Domain name rights are very different.  Domain names are registered to a registrant by a registrar, such as GoDaddy or Network Solutions.  The domain name registrant does not have property rights, but instead has contract rights.  When a domain name is registered, the registrant agrees to comply with the contractual terms and conditions established by the registrar for the use of the domain name.  The terms and conditions will include a specific time that the domain name will be registered, and it will include terms under which disputes over domain names may be resolved.

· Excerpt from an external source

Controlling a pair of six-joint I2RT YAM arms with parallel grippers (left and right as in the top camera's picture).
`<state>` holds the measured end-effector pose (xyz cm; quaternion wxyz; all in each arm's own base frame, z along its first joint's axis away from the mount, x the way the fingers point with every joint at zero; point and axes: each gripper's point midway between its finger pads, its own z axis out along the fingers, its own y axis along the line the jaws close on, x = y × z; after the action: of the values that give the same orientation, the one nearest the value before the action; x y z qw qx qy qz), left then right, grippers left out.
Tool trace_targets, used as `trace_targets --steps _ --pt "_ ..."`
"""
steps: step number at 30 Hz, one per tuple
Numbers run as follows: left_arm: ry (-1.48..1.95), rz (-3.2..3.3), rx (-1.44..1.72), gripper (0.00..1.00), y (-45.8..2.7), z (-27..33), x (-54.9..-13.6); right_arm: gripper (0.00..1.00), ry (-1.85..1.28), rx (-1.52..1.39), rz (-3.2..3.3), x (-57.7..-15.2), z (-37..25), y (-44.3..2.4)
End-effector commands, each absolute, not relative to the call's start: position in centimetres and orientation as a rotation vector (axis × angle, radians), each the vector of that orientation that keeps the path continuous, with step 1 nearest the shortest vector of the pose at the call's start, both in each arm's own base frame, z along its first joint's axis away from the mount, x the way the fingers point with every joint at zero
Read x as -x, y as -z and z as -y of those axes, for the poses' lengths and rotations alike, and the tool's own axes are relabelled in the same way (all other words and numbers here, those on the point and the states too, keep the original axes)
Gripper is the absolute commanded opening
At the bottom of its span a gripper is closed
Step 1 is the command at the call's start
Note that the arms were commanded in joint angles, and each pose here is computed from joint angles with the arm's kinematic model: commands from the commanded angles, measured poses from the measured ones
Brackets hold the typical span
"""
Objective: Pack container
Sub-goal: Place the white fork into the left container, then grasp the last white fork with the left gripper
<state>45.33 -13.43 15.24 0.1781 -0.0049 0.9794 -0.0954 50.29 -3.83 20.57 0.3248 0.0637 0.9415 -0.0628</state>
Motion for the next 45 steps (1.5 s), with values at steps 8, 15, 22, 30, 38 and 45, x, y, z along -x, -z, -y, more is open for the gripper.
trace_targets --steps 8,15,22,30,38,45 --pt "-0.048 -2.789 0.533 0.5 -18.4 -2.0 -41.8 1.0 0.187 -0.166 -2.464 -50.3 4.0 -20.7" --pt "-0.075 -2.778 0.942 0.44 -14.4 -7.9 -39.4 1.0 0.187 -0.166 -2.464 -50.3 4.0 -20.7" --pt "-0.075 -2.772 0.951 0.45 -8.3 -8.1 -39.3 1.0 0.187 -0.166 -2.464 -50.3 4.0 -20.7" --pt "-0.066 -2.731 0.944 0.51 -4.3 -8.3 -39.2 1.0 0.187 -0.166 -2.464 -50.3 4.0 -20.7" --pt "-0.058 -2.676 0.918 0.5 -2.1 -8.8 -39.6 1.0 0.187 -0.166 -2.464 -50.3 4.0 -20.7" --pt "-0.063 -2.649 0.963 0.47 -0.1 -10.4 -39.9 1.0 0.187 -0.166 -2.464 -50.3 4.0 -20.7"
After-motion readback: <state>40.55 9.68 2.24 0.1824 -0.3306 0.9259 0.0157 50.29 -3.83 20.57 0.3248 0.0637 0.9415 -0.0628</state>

With these basics in mind, protecting domain names is different from protecting rights in real property.  Domain name rights are only as valuable as the rights of the registrant under the contract whereby a domain name is issued or registered.  Here are some practical tips on protecting your domain names:

1.  When a domain name is registered, the registrant is required to provide the name of the registrant, and the administrative and technical contacts.  These are the people who may exercise the rights of the domain name registrant.  If the name of the registrant and the administrative and technical contacts are not accurate, the domain name registrant may lose value rights in the domain name.  Make sure the name of the registrant, administrative contact, and technical contacts are persons controlled by the domain name registrant.  Failure to take this step could lead to the inability to change where the domain name is directed or to otherwise maintain the domain name.  Websites are moved from time to time to different hosts or servers.  If the registration information is not correct, the owner of the website may not be able to move the website, and may in fact, never have rights to the domain name.

2.  Domain names usually become trademarks and trademarks are used as or in domain names.  It is critical to make sure the registrant has cleared the domain name for trademark use and registration, and for potential infringement.  If a domain name infringes on the trademark of another, the registrant could be forced to shut down the website associated with the domain name, or adopt a new domain name.  Like trademarks, substantial goodwill can become associated with domain names.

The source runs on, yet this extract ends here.